In [1]:
%matplotlib inline

In [2]:
import numpy as np
import pandas as pd
import matplotlib.pyplot as plt

import requests
import time
from datetime import datetime
import random

from bs4 import BeautifulSoup

# Data scraping 

I scrape Mercedes-Benz GLE listings from [mobile.bg](mobile.bg). I extract the following data:
- title - short description of the offer.
- price - price of the car (lv).
- manufacturing_year - month and year of manufacture.
- mileage
- color
- fuel
- hp
- eurostandard
- cubic_capacity
- gearbox - all are automatic.
- type - 2 or 4-door passenger car.
- region - seller location.
- url - link to the current offer.

In [156]:
def scrape_cars(pages, base_url):
    all_listings = []
   
    for page in range(1, pages + 1):
        url = base_url if page == 1 else f"{base_url}/p-{page}"
        print(f"Scraping page {page}/{pages}")
             
        try:
            response = requests.get(url)
            response.raise_for_status()  
        except Exception as e:
            print(f"Error fetching page {page}: {e}")
            continue
            
        soup = BeautifulSoup(response.content, "html.parser")
        listings = soup.find_all("div", class_ = lambda x: x and "item" in x)
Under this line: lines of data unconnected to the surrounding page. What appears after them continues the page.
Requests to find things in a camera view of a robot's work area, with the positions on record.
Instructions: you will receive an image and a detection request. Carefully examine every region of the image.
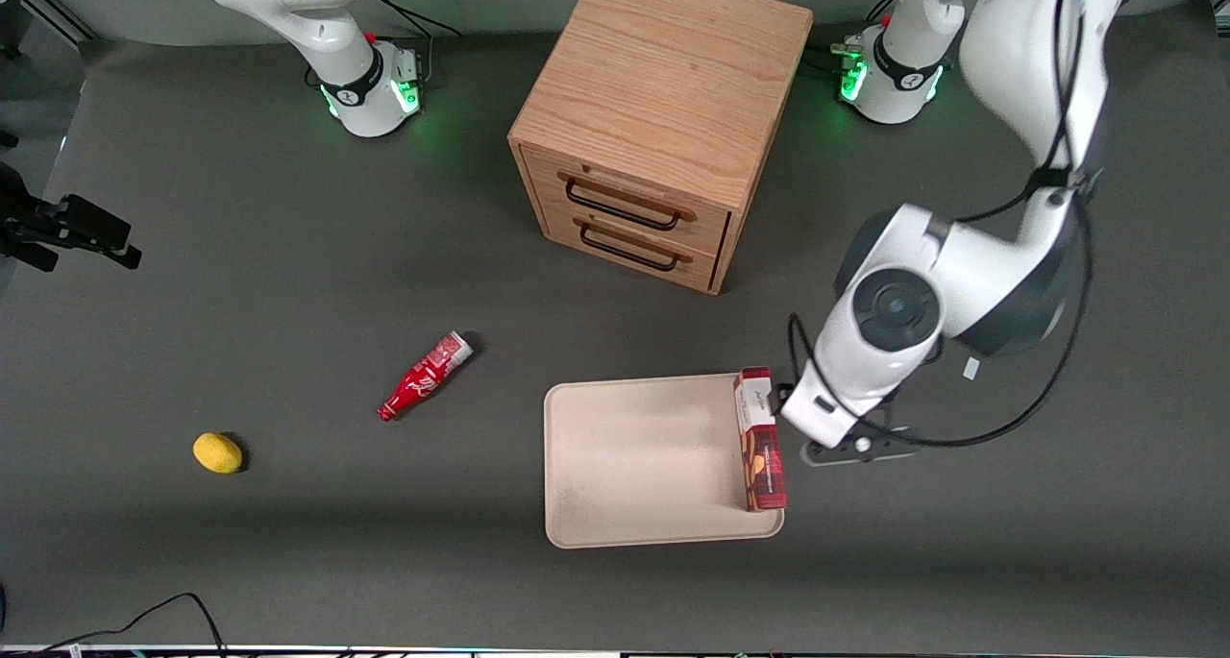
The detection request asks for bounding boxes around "cream rectangular tray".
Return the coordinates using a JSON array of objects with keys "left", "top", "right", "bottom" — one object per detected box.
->
[{"left": 543, "top": 373, "right": 785, "bottom": 549}]

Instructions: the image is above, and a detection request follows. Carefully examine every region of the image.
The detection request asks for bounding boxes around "yellow lemon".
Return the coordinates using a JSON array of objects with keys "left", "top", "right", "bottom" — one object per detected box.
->
[{"left": 192, "top": 432, "right": 243, "bottom": 475}]

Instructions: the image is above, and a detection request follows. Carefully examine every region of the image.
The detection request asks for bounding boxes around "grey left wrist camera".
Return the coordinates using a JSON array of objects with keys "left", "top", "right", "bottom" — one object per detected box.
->
[{"left": 799, "top": 426, "right": 919, "bottom": 468}]

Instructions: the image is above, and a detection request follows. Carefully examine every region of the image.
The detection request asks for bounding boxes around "black cable at right arm base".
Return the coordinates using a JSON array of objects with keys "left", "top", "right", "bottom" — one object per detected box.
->
[{"left": 365, "top": 0, "right": 464, "bottom": 40}]

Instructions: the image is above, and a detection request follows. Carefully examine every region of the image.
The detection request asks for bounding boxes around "black cable on table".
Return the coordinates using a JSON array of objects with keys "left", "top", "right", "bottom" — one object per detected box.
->
[{"left": 38, "top": 593, "right": 227, "bottom": 655}]

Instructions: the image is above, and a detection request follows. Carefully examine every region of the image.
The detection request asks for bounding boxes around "red cola bottle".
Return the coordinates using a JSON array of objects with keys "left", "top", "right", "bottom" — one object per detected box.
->
[{"left": 377, "top": 330, "right": 475, "bottom": 423}]

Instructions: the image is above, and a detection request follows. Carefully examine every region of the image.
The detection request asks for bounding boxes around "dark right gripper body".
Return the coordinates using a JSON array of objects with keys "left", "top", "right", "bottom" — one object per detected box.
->
[{"left": 0, "top": 163, "right": 68, "bottom": 248}]

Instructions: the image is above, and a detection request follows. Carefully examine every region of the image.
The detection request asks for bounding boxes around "wooden two-drawer cabinet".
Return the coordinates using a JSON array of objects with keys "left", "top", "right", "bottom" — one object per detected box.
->
[{"left": 507, "top": 0, "right": 815, "bottom": 296}]

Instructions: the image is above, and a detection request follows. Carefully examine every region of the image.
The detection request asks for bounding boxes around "black drawer handle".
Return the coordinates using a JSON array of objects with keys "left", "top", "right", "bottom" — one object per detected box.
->
[
  {"left": 565, "top": 180, "right": 681, "bottom": 232},
  {"left": 579, "top": 224, "right": 681, "bottom": 273}
]

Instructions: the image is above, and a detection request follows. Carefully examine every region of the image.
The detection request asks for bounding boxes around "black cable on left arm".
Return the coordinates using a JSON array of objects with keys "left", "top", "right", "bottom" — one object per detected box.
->
[{"left": 788, "top": 0, "right": 1098, "bottom": 449}]

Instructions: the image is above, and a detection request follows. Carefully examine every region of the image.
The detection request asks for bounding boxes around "red cookie box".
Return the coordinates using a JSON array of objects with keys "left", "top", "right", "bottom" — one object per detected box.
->
[{"left": 733, "top": 366, "right": 788, "bottom": 513}]

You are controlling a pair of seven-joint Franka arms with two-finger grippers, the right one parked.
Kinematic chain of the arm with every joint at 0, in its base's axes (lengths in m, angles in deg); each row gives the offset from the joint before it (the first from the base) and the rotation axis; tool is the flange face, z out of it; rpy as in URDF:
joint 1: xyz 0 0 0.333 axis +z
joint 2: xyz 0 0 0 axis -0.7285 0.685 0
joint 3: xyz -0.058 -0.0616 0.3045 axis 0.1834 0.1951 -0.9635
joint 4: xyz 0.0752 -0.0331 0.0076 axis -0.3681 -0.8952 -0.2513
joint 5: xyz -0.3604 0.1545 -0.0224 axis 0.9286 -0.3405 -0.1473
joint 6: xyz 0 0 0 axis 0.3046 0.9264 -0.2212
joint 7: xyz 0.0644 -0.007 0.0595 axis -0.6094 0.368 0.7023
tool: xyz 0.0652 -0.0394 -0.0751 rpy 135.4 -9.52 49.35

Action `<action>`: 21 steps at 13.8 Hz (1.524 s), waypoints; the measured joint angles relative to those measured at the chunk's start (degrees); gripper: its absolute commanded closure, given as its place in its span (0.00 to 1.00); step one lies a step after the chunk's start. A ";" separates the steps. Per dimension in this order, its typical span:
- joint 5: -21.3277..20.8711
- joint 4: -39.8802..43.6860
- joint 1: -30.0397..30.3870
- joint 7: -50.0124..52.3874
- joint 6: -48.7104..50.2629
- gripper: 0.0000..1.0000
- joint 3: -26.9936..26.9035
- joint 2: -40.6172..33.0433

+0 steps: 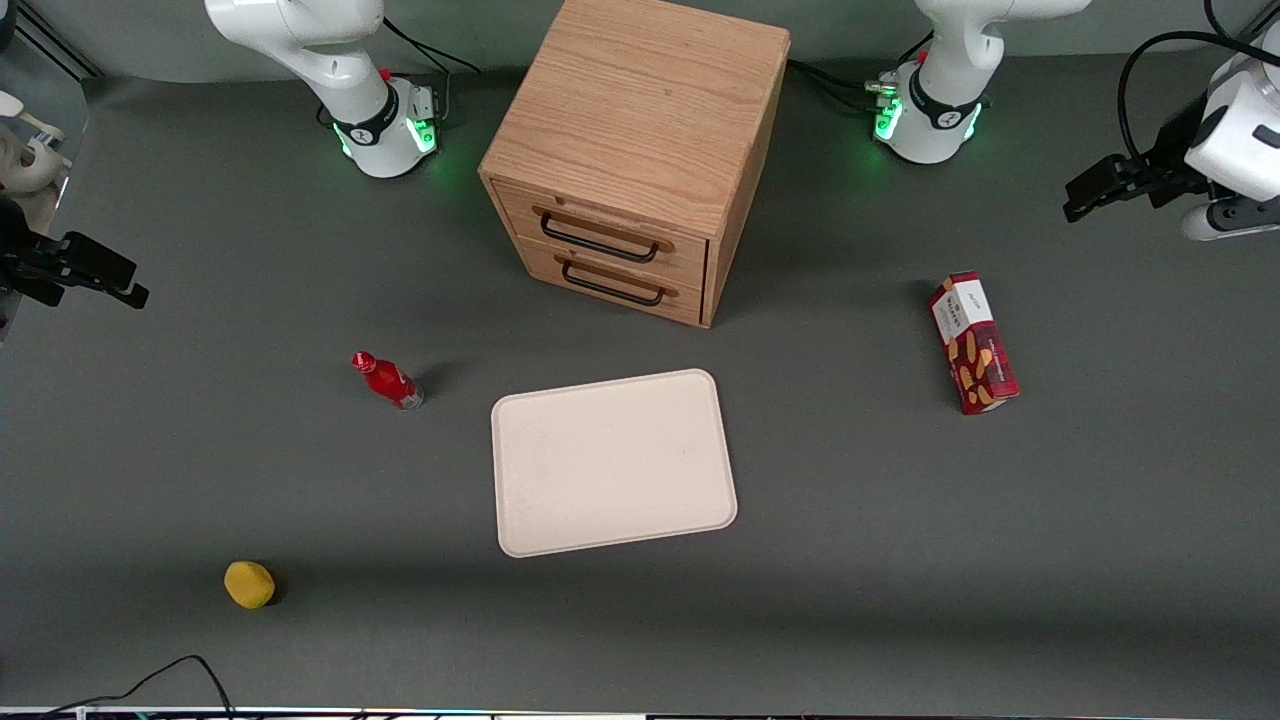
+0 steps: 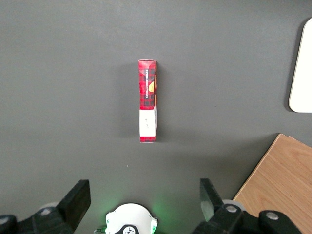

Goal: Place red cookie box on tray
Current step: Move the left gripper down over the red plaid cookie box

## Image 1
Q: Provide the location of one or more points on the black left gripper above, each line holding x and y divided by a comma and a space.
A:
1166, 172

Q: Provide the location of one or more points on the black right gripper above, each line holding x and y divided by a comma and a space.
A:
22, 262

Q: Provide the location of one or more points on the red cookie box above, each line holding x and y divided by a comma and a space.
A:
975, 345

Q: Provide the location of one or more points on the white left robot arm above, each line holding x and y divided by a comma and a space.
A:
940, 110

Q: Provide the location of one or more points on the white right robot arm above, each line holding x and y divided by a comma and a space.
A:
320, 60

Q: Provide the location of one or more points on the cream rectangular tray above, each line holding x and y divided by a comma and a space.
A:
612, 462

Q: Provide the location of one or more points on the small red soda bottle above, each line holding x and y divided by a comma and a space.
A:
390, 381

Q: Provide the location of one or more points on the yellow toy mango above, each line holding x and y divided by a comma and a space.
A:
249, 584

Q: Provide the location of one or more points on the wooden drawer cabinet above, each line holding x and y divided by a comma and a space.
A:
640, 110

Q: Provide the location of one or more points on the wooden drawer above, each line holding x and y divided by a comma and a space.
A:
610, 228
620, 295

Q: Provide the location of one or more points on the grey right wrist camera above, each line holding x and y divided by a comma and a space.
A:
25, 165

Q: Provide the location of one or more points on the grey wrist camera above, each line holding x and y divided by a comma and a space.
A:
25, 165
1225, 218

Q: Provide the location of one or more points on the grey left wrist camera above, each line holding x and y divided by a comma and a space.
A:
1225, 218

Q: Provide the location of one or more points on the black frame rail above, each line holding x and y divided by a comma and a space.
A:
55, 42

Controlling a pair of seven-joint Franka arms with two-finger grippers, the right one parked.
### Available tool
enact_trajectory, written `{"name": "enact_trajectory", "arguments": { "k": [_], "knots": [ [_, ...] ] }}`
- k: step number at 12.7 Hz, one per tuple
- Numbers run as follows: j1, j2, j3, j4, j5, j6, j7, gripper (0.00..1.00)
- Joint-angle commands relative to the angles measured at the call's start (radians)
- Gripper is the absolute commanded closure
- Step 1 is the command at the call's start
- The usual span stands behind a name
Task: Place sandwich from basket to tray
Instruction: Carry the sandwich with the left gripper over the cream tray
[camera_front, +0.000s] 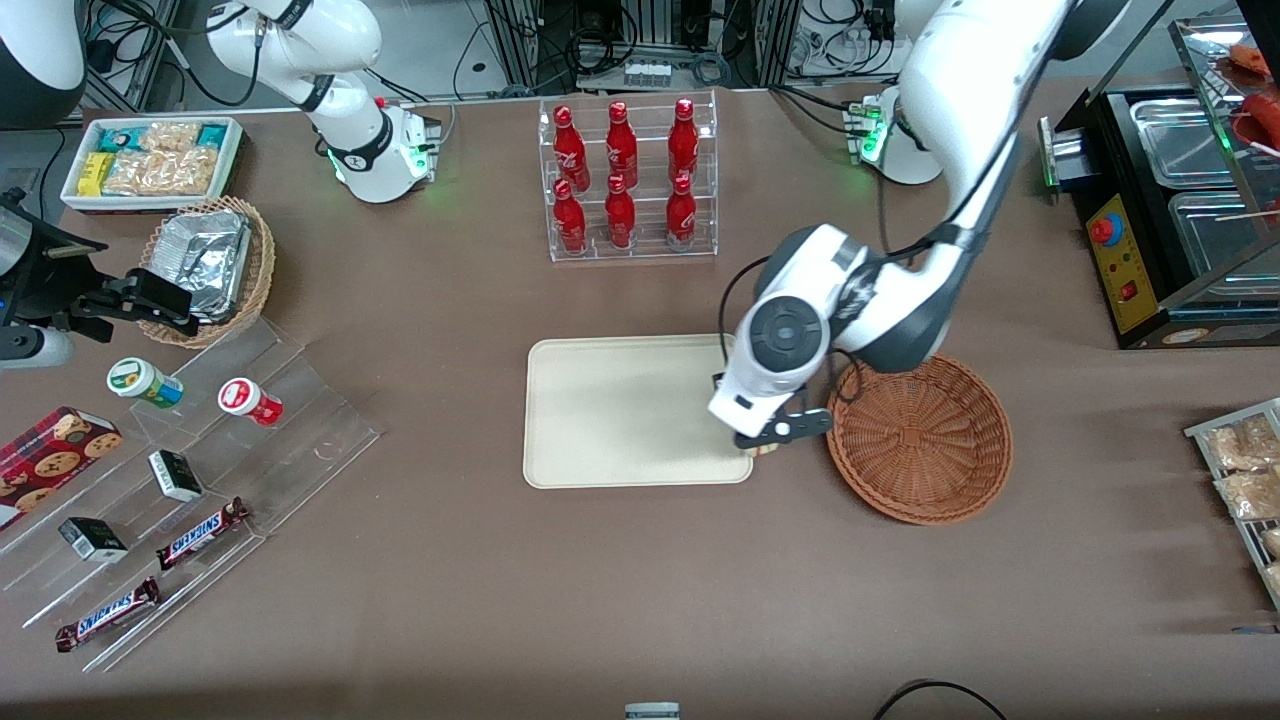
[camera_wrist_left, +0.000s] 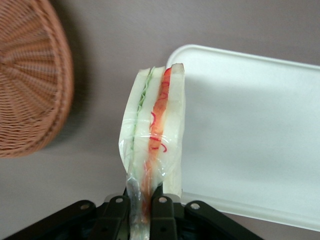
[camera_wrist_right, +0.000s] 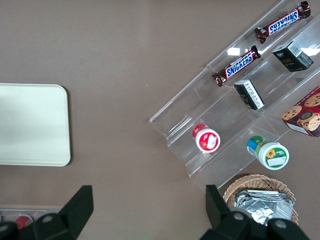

        for current_car in listings:
            car_data = {
                "title": np.nan,
                "price": np.nan,
                "manufacturing_year": np.nan,
                "mileage": np.nan,
                "color": np.nan,
                "fuel": np.nan,
                "hp": np.nan,
                "eurostandard": np.nan,
                "cubic_capacity": np.nan,
                "gearbox": "автоматична",
                "type": np.nan,
                "region": np.nan,
                "url": np.nan,
            }
            
            title_element = current_car.find("a", class_ = "title saveSlink")
            if title_element:
                car_data["title"] = title_element.text.strip()
                url = current_car.find("a")["href"]
                car_data["url"] = "https:" + url if url.startswith("//") else url

            price_element = current_car.find("div", class_ = "price")
            if price_element:
                car_data["price"] = price_element.find("div").text.strip()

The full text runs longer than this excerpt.